Please don't get me wrong - I am also not saying that you could/should not use someone as motivation - because it is good to have goals and good to have something to strive towards - but that person isn't YOU and they never will be and you will never be them.  Motivation is not the same as comparison.  Use them as motivation and a tool but not an end all be all.  There are so many women in the fitness industry that I look up to, I respect, and admire - but I can not day in and day out compare myself in a negative way to them and wonder why I am not where they are physically or in their career.  I have no idea what their journey has been and what it has taken to get them to that point - but I should use them as a sounding board, to gather tips and advice, and inspiration and motivation - not to compare myself against to the point where I am frustrated because I don't look like them.  I don't look like them because I am not them.  Simple as that.  This is something I am working on - it is hard and something I have to stop myself from doing every day - but I know I will be healthier and happier for doing so.

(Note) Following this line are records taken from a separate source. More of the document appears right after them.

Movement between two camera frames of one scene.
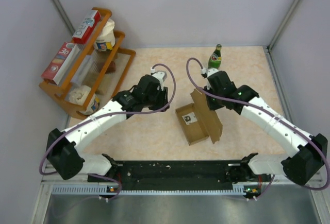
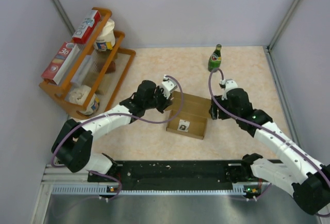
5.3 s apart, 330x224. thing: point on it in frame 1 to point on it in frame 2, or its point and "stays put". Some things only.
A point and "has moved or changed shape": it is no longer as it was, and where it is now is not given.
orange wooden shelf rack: x=94 y=71 stays put
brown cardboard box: x=198 y=121 has moved or changed shape
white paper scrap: x=189 y=118 to x=183 y=125
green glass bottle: x=215 y=59 stays put
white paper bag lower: x=79 y=94 stays put
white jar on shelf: x=106 y=40 stays put
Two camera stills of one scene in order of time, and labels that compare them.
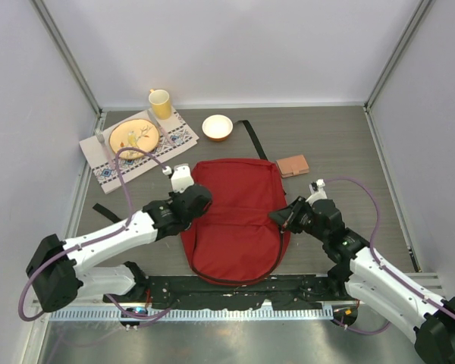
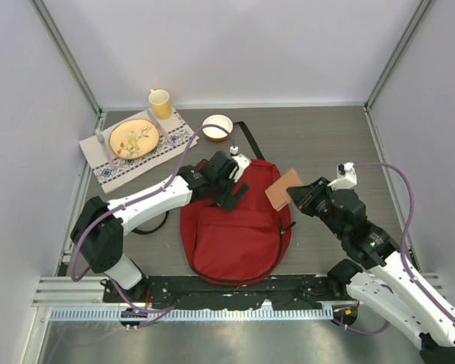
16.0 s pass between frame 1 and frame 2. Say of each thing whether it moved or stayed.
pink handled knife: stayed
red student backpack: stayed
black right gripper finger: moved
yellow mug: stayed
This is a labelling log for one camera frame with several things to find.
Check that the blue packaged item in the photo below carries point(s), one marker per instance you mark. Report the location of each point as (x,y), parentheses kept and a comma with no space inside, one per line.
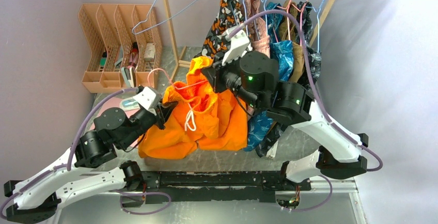
(129,104)

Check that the blue patterned shorts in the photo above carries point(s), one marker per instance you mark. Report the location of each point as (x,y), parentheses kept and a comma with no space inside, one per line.
(262,132)

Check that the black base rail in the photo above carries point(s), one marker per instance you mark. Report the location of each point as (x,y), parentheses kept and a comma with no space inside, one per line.
(220,186)

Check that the peach file organizer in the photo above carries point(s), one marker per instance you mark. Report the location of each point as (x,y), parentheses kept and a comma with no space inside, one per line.
(115,33)

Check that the pink shorts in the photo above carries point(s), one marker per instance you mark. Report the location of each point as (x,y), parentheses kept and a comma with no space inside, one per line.
(257,29)

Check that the orange camouflage shorts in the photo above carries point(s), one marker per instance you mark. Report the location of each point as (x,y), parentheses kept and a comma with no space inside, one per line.
(229,15)

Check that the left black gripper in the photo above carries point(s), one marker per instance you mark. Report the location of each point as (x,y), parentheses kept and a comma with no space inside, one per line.
(164,113)

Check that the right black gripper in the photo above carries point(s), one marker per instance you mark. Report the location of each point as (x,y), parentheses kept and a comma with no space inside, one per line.
(215,72)

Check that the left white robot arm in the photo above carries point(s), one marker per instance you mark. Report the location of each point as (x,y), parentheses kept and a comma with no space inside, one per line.
(63,182)

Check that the wooden clothes rack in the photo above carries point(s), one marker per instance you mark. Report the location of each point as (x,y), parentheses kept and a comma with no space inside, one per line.
(178,24)

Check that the brown shorts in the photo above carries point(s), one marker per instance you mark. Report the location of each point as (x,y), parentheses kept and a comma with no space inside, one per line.
(290,33)

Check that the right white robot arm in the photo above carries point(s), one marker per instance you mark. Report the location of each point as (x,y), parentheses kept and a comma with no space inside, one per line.
(255,79)

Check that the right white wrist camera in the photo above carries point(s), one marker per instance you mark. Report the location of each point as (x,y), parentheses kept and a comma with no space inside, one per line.
(239,41)

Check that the pink wire hanger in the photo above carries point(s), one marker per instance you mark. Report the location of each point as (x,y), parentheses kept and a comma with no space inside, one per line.
(170,80)

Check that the pink clipboard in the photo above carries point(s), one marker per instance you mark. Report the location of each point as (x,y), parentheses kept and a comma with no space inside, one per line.
(114,102)

I'm not going to lie, I'm guilty of comparison - we all are.  Why can't I have her long runner legs?  My races would be so much easier and I could run faster.  Why is my booty so bootylicious and my waist totally not in proportion?  It makes finding jeans really, really difficult.  Why on earth can't I have her gorgeous skin and pretty full curly beach babe hair?  

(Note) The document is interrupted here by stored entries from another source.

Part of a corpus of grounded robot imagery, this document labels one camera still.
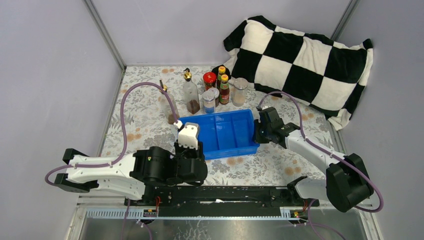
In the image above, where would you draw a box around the glass oil bottle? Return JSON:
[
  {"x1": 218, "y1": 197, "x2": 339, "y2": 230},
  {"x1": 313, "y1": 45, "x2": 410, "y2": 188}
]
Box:
[
  {"x1": 158, "y1": 80, "x2": 180, "y2": 125},
  {"x1": 183, "y1": 68, "x2": 200, "y2": 114}
]

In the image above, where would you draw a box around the red lid chili jar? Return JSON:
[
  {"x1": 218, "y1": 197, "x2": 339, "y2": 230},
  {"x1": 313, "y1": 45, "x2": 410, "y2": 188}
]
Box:
[{"x1": 202, "y1": 71, "x2": 217, "y2": 91}]

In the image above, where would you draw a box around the sauce bottle yellow cap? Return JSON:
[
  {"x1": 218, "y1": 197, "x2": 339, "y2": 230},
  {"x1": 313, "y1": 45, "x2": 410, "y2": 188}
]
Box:
[
  {"x1": 216, "y1": 65, "x2": 226, "y2": 89},
  {"x1": 219, "y1": 74, "x2": 230, "y2": 105}
]

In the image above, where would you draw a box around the floral fern tablecloth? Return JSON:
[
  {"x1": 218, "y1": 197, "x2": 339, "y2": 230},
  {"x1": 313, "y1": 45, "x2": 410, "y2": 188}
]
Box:
[{"x1": 99, "y1": 65, "x2": 345, "y2": 187}]

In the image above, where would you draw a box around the purple cable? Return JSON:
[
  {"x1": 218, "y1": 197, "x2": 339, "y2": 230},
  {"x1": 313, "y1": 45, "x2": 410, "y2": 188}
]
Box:
[
  {"x1": 256, "y1": 91, "x2": 385, "y2": 240},
  {"x1": 44, "y1": 81, "x2": 181, "y2": 187}
]

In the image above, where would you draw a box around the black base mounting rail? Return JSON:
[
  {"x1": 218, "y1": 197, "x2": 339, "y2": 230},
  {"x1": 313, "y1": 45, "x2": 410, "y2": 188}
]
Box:
[{"x1": 124, "y1": 184, "x2": 312, "y2": 218}]

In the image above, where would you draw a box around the front sauce bottle yellow cap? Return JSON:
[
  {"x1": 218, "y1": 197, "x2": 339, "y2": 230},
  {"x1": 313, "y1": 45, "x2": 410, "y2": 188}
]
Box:
[{"x1": 219, "y1": 74, "x2": 230, "y2": 105}]

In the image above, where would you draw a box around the white lid sauce jar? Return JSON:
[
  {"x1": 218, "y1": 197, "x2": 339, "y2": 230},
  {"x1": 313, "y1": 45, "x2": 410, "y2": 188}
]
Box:
[{"x1": 208, "y1": 87, "x2": 220, "y2": 107}]

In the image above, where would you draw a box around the tall glass spice canister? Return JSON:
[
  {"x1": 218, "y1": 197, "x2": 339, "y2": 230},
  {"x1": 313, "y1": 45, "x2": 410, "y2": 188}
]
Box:
[{"x1": 232, "y1": 77, "x2": 249, "y2": 107}]

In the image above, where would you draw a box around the black white checkered pillow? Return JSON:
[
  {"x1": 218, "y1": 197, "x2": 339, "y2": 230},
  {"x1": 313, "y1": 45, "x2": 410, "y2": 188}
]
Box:
[{"x1": 223, "y1": 15, "x2": 374, "y2": 130}]

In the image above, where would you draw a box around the metal lid shaker jar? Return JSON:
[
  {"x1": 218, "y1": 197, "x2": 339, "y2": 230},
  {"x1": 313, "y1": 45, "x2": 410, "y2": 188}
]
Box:
[{"x1": 202, "y1": 90, "x2": 216, "y2": 114}]

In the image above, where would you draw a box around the back sauce bottle yellow cap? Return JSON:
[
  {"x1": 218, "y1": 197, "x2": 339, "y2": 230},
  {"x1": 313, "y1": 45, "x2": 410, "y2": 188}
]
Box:
[{"x1": 216, "y1": 65, "x2": 226, "y2": 89}]

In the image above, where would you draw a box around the blue divided plastic bin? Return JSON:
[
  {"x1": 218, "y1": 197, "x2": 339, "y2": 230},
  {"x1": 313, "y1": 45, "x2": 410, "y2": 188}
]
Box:
[{"x1": 180, "y1": 109, "x2": 260, "y2": 160}]

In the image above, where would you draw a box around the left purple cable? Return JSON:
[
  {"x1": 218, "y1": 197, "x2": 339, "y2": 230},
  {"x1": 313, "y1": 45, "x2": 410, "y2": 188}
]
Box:
[{"x1": 44, "y1": 81, "x2": 181, "y2": 187}]

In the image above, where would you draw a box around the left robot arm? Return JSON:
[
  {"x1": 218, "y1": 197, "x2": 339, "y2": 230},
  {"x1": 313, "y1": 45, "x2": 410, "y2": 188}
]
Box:
[{"x1": 53, "y1": 142, "x2": 208, "y2": 206}]

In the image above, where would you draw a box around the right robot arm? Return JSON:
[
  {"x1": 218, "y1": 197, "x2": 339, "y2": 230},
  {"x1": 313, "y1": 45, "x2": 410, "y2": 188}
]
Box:
[{"x1": 253, "y1": 107, "x2": 375, "y2": 213}]

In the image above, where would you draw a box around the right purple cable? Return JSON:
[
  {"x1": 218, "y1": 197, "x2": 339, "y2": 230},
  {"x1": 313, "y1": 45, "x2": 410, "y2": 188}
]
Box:
[{"x1": 256, "y1": 91, "x2": 385, "y2": 240}]

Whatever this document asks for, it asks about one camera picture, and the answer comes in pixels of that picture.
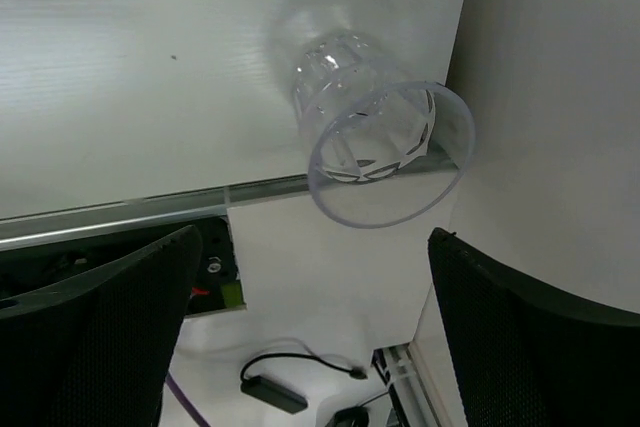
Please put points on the black usb adapter box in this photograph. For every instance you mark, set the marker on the black usb adapter box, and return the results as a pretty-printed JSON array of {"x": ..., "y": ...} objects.
[{"x": 274, "y": 394}]

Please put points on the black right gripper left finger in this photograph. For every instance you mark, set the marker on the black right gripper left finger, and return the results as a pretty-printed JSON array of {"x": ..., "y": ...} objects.
[{"x": 94, "y": 349}]

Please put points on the clear plastic cup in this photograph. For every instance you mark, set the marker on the clear plastic cup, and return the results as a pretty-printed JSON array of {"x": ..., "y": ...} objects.
[{"x": 382, "y": 146}]

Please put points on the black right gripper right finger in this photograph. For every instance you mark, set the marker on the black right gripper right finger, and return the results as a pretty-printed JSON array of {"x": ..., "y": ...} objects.
[{"x": 526, "y": 353}]

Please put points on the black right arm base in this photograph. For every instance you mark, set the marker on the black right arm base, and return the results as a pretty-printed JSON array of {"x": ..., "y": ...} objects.
[{"x": 217, "y": 286}]

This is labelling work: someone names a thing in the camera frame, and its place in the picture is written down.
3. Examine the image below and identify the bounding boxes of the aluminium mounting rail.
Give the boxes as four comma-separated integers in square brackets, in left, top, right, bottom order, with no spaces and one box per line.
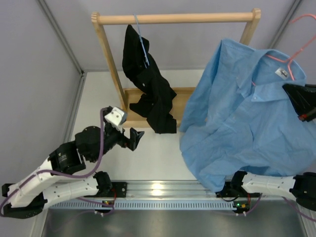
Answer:
[39,179,307,199]

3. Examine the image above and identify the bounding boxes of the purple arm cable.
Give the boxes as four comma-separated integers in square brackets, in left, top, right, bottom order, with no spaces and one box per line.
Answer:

You want to know why?  Because God made ME.  God made me perfectly imperfect and I should learn to love myself for who I am just like He does.  How am I ever supposed to succeed if I don't love myself completely, wholly, and uncondtiontionally like God does?  How am I ever going to move forward in my life, if I am always looking back or to the side at someone else?  My eyes should be focused forward, on MY journey and where I am going in life.  

One of my new goals is to appreciate and love the journey that God has put me on.  I may not always understand it, but He has plans - BIG plans for each and everyone of us - and I put my faith and trust in Him.  I have had ups and I have had downs, successes and failures, made good decisions and made bad decisions but they have made me who I am.  My legs are not long runner legs, but they sure are strong legs that have carried me through 2 half marathons and another one next month with goals of a dualthon and possible triathlon in the future.  My booty may be bootylicious but it fills out a bikini bottom and looks darn good after a few rounds of deadlifts.  My skin may not be perfect or my hair for that matter - but that pushes me to eat cleaner and drink more water.  I accept me.  I accept who I was in the past, who I am in the present, and who I am going to be in the future.  The only person you should try to be better than, is the person you were yesterday.  I will not make excuses for who I am or apologize for who I am any longer.  I spent too many years trying to be someone better, someone different for OTHER people and now it is time to be someone better for MYSELF.  

Please don't try to get even, don't try to be someone else.  Be perfectly imperfect you.  Love yourself for who you are.  Allow yourself to be loved for who you are.  Look in that mirror and tell yourself one good thing every single morning.  It may sound absolutely ridiculous at first - but just do it.  It's ok if you laugh - it will get easier and easier.  You don't even have to say it out loud - think it in your head while looking into your own eyes.  You will start to believe it and you should because its true.  Stay focused on your life while letting others in.  LOVE.  Not the "oh I love you" love - but the 100% unconditional accepting love of others no matter their story - and while you are loving others, love yourself too because you deserve it and are worth it.